Le 20 mars, l’hôtel Atlas de Regina a accueilli la toute première édition du Symposium du Conseil économique et coopératif de la Saskatchewan (CÉCS). La rencontre a rassemblé entrepreneurs, partenaires institutionnels, chercheurs d’emploi et membres de la communauté autour d’un objectif commun : mettre en valeur les réussites et réfléchir aux enjeux économiques de la fransaskoisie.
L’événement, organisé sous le thème Célébrons nos succès, s’est tenu dans le cadre du Mois de la Francophonie.
Deux présentations principales ont rythmé l’après-midi.
D’abord, Robert Therrien, ancien directeur général du CÉCS, a abordé la thématique de la diversité et de l’inclusion en milieu de travail, soulignant l’importance de créer des environnements professionnels ouverts et représentatifs.
Ensuite, Alberto Ortiz Rosillo, conseiller principal en équité et diversité à la Commission de la fonction publique, a présenté des stratégies d’insertion professionnelle destinées aux nouveaux arrivants, aux jeunes diplômés et aux personnes en réorientation de carrière.
Le symposium s’est poursuivi avec des témoignages inspirants et une reconnaissance des employeurs partenaires, mettant en lumière les collaborations essentielles au développement économique de la communauté francophone.
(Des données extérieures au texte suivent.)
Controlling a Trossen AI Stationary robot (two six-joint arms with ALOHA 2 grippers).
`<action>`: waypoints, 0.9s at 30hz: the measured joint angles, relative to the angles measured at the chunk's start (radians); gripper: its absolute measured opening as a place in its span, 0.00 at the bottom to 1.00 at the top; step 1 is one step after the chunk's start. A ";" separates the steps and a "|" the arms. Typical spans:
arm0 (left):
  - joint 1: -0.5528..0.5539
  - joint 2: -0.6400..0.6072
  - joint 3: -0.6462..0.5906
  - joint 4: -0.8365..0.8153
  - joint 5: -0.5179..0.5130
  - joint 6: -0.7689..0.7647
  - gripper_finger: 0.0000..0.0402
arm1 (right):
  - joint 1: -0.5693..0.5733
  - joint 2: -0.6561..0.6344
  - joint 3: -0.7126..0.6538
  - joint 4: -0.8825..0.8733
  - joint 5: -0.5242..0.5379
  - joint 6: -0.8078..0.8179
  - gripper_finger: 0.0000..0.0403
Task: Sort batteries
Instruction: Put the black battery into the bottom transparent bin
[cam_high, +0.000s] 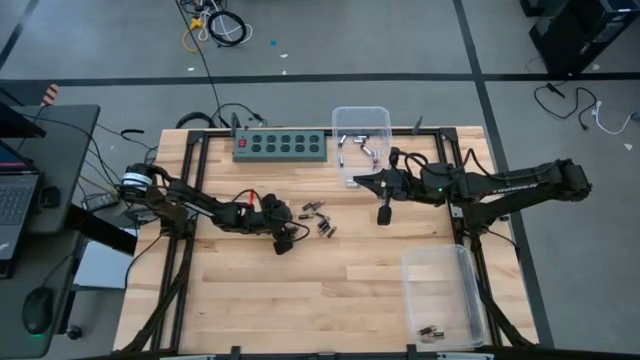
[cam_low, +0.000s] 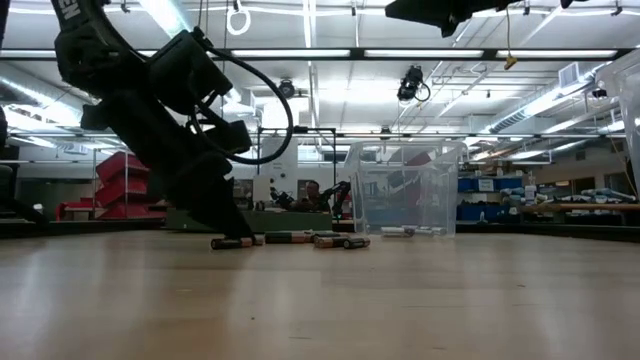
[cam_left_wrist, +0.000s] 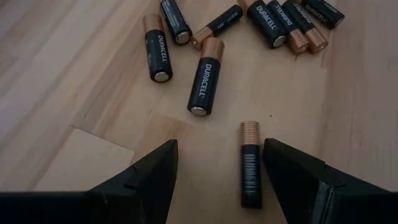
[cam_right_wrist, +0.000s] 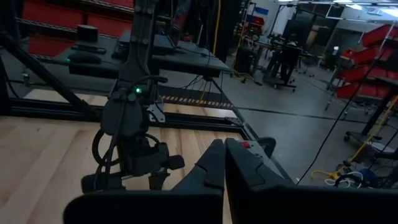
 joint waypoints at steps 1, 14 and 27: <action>0.000 0.000 0.000 -0.004 0.000 0.000 0.60 | 0.000 0.000 0.000 0.000 0.000 0.000 0.00; -0.001 -0.004 -0.063 0.018 -0.001 0.116 0.52 | 0.001 0.000 0.000 -0.001 0.000 0.001 0.00; -0.002 0.000 -0.093 0.095 0.042 0.191 0.16 | 0.001 0.000 0.000 -0.001 -0.001 0.001 0.00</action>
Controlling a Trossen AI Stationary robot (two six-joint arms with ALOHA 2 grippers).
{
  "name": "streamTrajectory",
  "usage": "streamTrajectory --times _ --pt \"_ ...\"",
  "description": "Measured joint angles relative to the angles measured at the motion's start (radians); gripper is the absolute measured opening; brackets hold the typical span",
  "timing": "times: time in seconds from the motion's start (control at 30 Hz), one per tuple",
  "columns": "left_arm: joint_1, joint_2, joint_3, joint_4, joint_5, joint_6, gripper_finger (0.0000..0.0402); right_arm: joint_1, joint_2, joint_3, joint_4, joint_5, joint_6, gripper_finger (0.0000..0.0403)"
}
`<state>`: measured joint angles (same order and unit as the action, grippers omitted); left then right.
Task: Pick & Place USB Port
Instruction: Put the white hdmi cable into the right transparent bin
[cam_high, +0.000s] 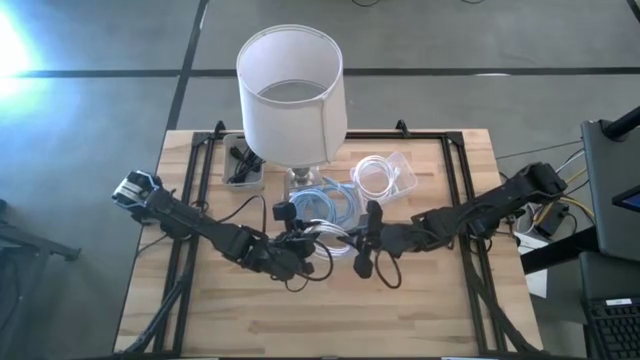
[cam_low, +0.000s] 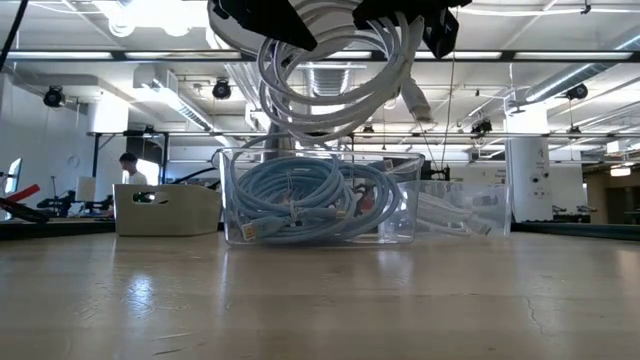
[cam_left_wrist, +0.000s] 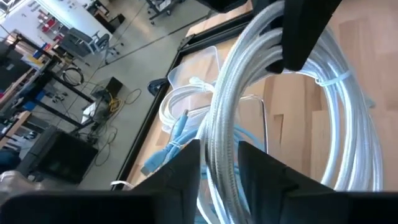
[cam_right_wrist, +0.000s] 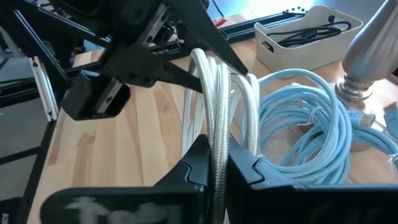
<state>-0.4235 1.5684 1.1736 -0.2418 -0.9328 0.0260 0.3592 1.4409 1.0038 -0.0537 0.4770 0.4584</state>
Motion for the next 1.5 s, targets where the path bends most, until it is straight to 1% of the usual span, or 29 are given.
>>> streamTrajectory --times 0.1,0.33,0.5,0.57,0.7,0.8,0.9,1.03,1.13,1.23,1.3,1.33,1.43,1.5 --pt "-0.017 -0.001 0.009 -0.003 -0.008 -0.002 0.0122 -0.002 -0.018 0.002 -0.001 -0.003 -0.011 0.0014" --pt "-0.047 -0.070 0.022 -0.003 -0.012 -0.051 0.0122 -0.014 -0.076 0.002 -0.059 -0.001 -0.016 0.0014" --pt "-0.052 -0.124 0.015 -0.092 -0.019 -0.125 0.0119 -0.012 -0.111 0.002 -0.153 0.002 -0.011 0.0013" --pt "-0.056 -0.138 0.015 -0.132 -0.018 -0.159 0.0117 -0.012 -0.132 0.002 -0.205 0.044 0.002 0.0013" --pt "-0.066 -0.152 0.015 -0.193 -0.019 -0.213 0.0114 -0.014 -0.201 0.002 -0.279 0.174 -0.015 0.0017" --pt "-0.071 -0.152 0.015 -0.219 -0.020 -0.220 0.0112 -0.022 -0.270 0.002 -0.375 0.232 -0.021 0.0024" --pt "-0.071 -0.152 0.013 -0.225 -0.023 -0.222 0.0112 -0.038 -0.343 -0.003 -0.470 0.280 0.019 0.0026" --pt "-0.071 -0.152 0.007 -0.222 -0.034 -0.243 0.0112 -0.076 -0.420 -0.041 -0.518 0.307 0.009 0.0021" --pt "-0.071 -0.152 0.000 -0.223 -0.036 -0.264 0.0112 -0.126 -0.466 -0.091 -0.517 0.302 -0.048 0.0019" --pt "-0.070 -0.152 -0.001 -0.222 -0.036 -0.265 0.0112 -0.203 -0.499 -0.152 -0.477 0.304 -0.153 0.0019" --pt "-0.070 -0.152 -0.001 -0.222 -0.036 -0.265 0.0112 -0.265 -0.517 -0.203 -0.388 0.273 -0.252 0.0019" --pt "-0.070 -0.152 -0.001 -0.221 -0.036 -0.265 0.0112 -0.299 -0.526 -0.230 -0.326 0.227 -0.301 0.0018" --pt "-0.070 -0.152 -0.001 -0.218 -0.036 -0.265 0.0112 -0.417 -0.541 -0.315 -0.148 0.015 -0.430 0.0018" --pt "-0.070 -0.152 -0.001 -0.217 -0.035 -0.263 0.0112 -0.497 -0.548 -0.367 -0.070 -0.118 -0.477 0.0018"
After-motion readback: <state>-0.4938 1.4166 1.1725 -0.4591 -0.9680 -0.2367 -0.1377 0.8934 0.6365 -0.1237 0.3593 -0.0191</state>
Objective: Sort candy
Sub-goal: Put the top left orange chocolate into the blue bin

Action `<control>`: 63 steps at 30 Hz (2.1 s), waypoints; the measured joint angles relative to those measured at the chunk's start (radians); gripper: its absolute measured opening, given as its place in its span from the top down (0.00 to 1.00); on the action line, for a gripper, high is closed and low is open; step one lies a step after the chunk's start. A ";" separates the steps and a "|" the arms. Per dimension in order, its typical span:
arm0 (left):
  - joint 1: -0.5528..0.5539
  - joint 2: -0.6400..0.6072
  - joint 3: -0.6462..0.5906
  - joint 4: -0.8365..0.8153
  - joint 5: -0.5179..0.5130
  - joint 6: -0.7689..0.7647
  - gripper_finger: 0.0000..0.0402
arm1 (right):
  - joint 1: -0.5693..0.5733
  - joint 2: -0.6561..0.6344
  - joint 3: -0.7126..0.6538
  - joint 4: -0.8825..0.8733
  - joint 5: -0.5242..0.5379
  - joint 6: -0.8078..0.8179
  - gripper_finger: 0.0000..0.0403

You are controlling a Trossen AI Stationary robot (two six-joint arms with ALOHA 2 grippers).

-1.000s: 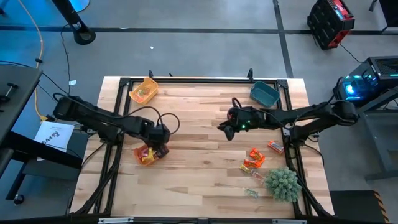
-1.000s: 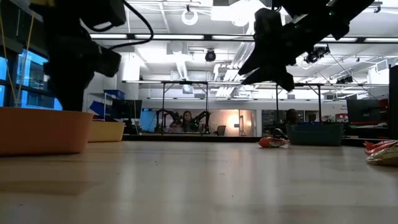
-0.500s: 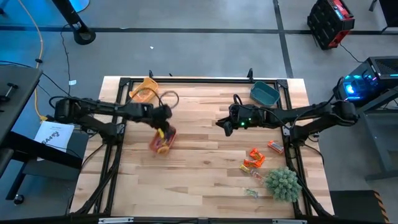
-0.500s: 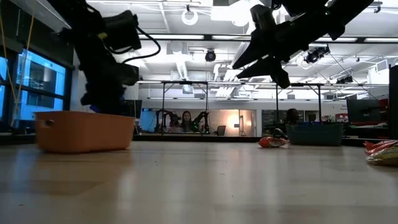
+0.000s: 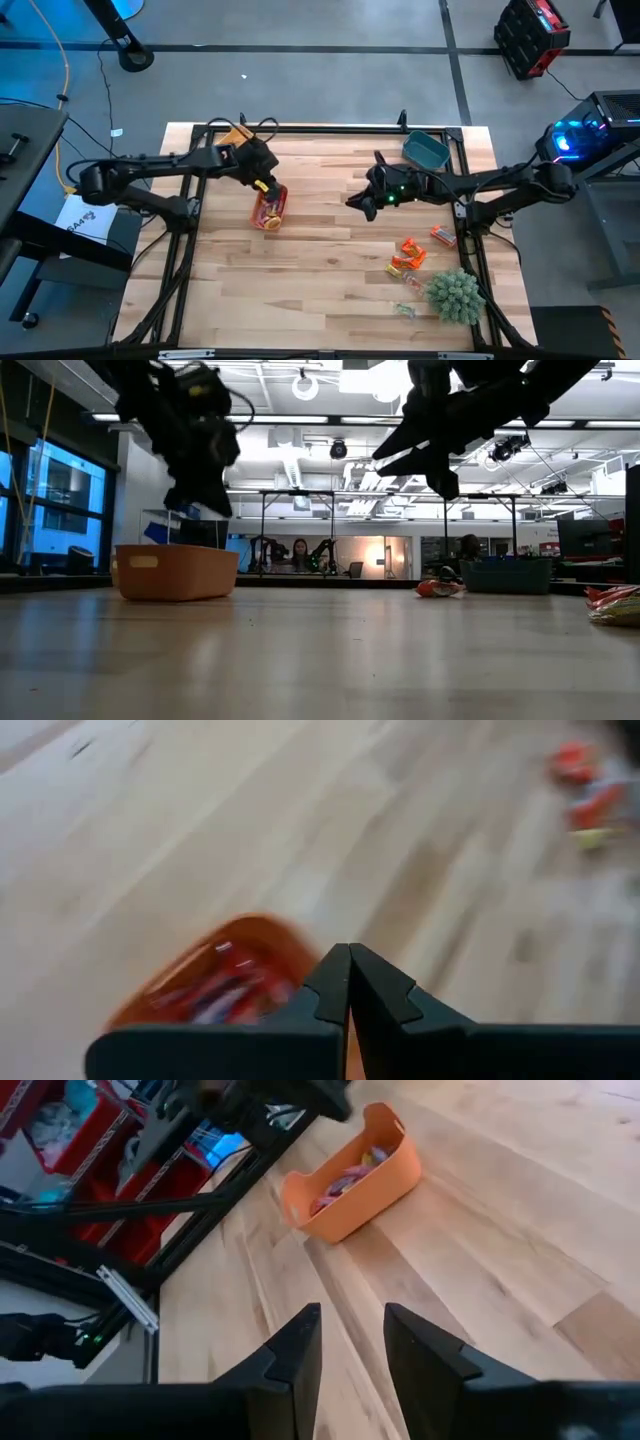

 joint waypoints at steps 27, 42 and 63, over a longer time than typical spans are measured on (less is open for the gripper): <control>-0.180 -0.313 0.028 0.105 -0.251 -0.270 1.00 | -0.241 0.164 0.182 -0.686 0.181 -0.491 0.49; -0.180 -0.310 0.027 0.103 -0.250 -0.293 1.00 | -0.255 0.455 0.190 -0.628 0.298 -0.734 0.47; -0.179 -0.310 0.027 0.104 -0.257 -0.266 1.00 | -0.417 0.005 0.318 -0.916 0.663 -0.533 0.81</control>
Un moment marquant a été la remise de certificats aux participants du programme Accès emploi-Jeunes, soulignant leur engagement et leur progression professionnelle.
La journée s’est conclue par une séance de réseautage, offrant aux participants l’occasion de tisser de nouveaux liens et de renforcer les partenariats existants.
Une belle première
Au cœur de cet événement se trouvait la volonté du CÉCS de faire connaître l’ensemble de ses services, notamment en employabilité, en immigration et en entrepreneuriat.
Comme l’explique Coralie Mpoyo, coordonnatrice des communications et marketing au CÉCS, « cette journée était vraiment une journée de célébration ».
L’agente souligne que le symposium visait non seulement à mettre en valeur certains programmes, mais aussi à mieux faire connaître d’autres initiatives moins visibles, notamment en entrepreneuriat.
« Pour une première, c’était une belle réussite », juge-t-elle, en mettant en avant la participation d’une cinquantaine de jeunes au programme Accès emploi-Jeunes.
La force de la synergie
Les partenariats ont également occupé une place centrale dans les discussions. Robert Cousin, coordonnateur des ressources humaines au Conseil des écoles fransaskoises (CÉF), insiste sur l’importance de ces collaborations.
Selon lui, le partenariat avec le CÉCS est essentiel pour répondre à la pénurie de main-d’œuvre francophone en Saskatchewan.
« Le CÉCS nous aide beaucoup dans le recrutement, notamment auprès des nouveaux arrivants », explique-t-il, précisant que ces collaborations permettent de combler des postes clés au sein des écoles fransaskoises.
Il souligne également l’importance d’un accompagnement adapté pour assurer une intégration réussie des nouveaux employés. Une intégration qui passe par une orientation claire dès le départ, mais aussi par un suivi à long terme.
« Il faut continuer à encadrer et à communiquer clairement avec les nouveaux arrivants », affirme-t-il, rappelant que ces efforts contribuent à créer des environnements de travail inclusifs et performants.
De son côté, Alberto Rosillo a partagé un témoignage personnel illustrant l’impact concret du français sur son parcours professionnel.
Originaire du Mexique, il explique avoir appris le français à l’université, une décision qui a transformé ses perspectives d’emploi.
« Le français m’a beaucoup aidé à obtenir un emploi », raconte-t-il, évoquant une rencontre déterminante lors d’un salon de l’emploi.
Aujourd’hui, il considère le CÉCS comme un acteur clé pour les immigrants francophones. « Il existe beaucoup de services pour les anglophones, mais moins pour les francophones. Le CÉCS vient combler ce manque », souligne-t-il.
Son expérience témoigne du rôle crucial de l’organisme dans l’intégration professionnelle et sociale des nouveaux arrivants.
En définitive, grâce aux bons résultats de cette première édition, le symposium est appelé à devenir un rendez-vous annuel du CÉCS.